- Problem statement
In the records below, find the line that contains "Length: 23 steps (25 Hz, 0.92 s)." and the line that contains "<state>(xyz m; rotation", then retype exactly those two lines and every line between them.

Data listing section start

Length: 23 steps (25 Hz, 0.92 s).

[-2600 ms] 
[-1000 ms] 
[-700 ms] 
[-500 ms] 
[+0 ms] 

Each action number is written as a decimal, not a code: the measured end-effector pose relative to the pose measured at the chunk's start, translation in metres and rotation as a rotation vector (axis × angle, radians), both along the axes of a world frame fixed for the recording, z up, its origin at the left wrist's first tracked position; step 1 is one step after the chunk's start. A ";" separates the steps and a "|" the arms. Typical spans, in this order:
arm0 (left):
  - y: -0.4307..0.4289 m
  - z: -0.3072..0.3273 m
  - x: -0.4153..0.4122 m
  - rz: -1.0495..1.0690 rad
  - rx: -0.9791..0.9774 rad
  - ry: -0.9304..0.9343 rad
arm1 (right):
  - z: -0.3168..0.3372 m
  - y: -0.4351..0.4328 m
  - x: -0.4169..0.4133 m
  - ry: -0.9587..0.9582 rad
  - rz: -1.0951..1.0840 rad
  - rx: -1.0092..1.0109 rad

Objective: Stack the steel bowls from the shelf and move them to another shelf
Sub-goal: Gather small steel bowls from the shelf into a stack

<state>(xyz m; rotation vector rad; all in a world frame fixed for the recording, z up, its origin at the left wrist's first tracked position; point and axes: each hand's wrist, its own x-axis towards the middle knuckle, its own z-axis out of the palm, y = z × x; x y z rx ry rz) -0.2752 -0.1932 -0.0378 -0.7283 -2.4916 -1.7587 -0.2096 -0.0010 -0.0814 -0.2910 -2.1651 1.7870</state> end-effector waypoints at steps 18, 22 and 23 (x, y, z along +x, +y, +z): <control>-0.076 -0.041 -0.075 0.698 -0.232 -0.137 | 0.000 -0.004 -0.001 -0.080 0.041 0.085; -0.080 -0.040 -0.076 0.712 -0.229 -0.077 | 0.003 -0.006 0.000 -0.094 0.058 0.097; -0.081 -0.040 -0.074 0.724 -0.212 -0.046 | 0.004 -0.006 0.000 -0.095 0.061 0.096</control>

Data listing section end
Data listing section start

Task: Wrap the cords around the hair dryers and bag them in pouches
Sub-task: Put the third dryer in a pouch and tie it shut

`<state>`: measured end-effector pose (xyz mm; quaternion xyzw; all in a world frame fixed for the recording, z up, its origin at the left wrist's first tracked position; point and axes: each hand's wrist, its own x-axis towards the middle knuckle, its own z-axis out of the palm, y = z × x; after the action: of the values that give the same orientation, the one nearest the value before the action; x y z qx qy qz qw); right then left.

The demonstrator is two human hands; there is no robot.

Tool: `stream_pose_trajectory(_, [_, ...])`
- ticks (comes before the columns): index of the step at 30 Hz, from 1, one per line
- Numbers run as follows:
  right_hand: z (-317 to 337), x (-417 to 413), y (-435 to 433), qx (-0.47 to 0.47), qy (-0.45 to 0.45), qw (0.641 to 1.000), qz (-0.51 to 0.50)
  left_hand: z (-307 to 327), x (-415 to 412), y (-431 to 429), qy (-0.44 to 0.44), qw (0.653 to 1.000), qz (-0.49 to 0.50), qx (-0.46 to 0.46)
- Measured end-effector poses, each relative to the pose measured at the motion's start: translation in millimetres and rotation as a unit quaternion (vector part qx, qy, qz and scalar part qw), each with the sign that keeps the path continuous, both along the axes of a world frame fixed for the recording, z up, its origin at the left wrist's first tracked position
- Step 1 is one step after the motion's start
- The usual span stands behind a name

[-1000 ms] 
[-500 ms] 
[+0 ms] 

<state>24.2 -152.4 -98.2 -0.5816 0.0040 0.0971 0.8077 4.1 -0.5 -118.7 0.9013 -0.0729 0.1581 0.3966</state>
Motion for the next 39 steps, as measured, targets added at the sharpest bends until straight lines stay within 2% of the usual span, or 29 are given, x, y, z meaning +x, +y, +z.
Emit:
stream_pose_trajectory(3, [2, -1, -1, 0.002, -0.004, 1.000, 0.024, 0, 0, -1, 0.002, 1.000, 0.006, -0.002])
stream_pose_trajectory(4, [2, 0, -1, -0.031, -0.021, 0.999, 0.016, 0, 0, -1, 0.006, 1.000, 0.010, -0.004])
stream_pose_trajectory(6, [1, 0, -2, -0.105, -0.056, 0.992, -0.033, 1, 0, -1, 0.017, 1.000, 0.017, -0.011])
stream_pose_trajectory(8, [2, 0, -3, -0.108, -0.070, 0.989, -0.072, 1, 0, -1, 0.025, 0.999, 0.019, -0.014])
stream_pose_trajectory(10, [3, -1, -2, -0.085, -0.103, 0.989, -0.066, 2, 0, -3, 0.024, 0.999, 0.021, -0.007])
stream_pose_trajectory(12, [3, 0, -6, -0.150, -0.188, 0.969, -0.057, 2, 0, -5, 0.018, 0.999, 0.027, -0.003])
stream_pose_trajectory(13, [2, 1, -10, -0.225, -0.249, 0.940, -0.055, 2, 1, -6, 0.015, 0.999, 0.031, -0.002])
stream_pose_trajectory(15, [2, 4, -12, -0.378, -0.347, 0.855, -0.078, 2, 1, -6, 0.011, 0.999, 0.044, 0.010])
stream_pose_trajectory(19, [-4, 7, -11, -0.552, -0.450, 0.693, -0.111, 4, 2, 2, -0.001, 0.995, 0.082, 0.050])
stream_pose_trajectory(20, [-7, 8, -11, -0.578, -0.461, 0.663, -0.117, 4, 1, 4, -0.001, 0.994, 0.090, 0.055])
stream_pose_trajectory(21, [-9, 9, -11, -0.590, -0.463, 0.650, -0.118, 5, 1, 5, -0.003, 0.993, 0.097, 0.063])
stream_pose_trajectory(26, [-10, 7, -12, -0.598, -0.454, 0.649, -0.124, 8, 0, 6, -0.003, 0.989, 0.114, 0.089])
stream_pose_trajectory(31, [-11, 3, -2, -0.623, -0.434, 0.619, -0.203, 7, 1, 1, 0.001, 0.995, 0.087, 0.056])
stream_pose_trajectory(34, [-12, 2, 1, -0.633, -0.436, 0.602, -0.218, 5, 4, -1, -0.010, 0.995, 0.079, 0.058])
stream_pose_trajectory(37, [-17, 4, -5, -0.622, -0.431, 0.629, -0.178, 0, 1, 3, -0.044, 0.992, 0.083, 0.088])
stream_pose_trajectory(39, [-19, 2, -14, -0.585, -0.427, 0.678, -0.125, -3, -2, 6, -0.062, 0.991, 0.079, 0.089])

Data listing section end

- Task solution
Length: 23 steps (25 Hz, 0.92 s).

[-2600 ms] 
[-1000 ms] 
[-700 ms] 
[-500 ms] 
[+0 ms] 

Each action number is written as a decimal, not a code: the measured end-effector pose relative to the pose measured at the chunk's start, translation in metres and rotation as a rotation vector (axis × angle, radians), both along the axes of a world frame fixed for the recording, z up, its origin at the left wrist's first tracked position; step 1 is one step after the chunk's start. A ";" separates the steps and a "|" the arms. Typical spans, in this order:
arm0 (left):
  - y: -0.4307..0.4289 m
  - z: -0.3072..0.3273 m
  - x: -0.4153..0.4122 m
  - rz: -1.0495..1.0690 rad
  - rx: -0.9791..0.9774 rad
  - ry: -0.9304..0.9343 rad
arm1 (right):
  - z: -0.3168..0.3372 m
  - y: -0.4351..0.4328 m
  - x: -0.4169..0.4133 m
  - ry: -0.9587..0.9582 rad
  - rz: -1.0951..1.0840 rad
  - rx: -1.0092..1.0109 rad

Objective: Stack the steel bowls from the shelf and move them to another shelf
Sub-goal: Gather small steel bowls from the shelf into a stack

<state>(xyz m; rotation vector rad; all in a world frame fixed for the recording, z up, its origin at the left wrist's first tracked position; point and axes: each hand's wrist, its own x-axis towards the middle knuckle, its own z-axis out of the palm, y = z × x; x y z rx ry rz) -0.2752 -0.1932 -0.0378 -0.7283 -2.4916 -1.7587 -0.2096 -0.0010 -0.0814 -0.2910 -2.1651 1.7870</state> end-effector waypoints at steps 18, 22 and 23 (x, y, z along +x, +y, +z): <control>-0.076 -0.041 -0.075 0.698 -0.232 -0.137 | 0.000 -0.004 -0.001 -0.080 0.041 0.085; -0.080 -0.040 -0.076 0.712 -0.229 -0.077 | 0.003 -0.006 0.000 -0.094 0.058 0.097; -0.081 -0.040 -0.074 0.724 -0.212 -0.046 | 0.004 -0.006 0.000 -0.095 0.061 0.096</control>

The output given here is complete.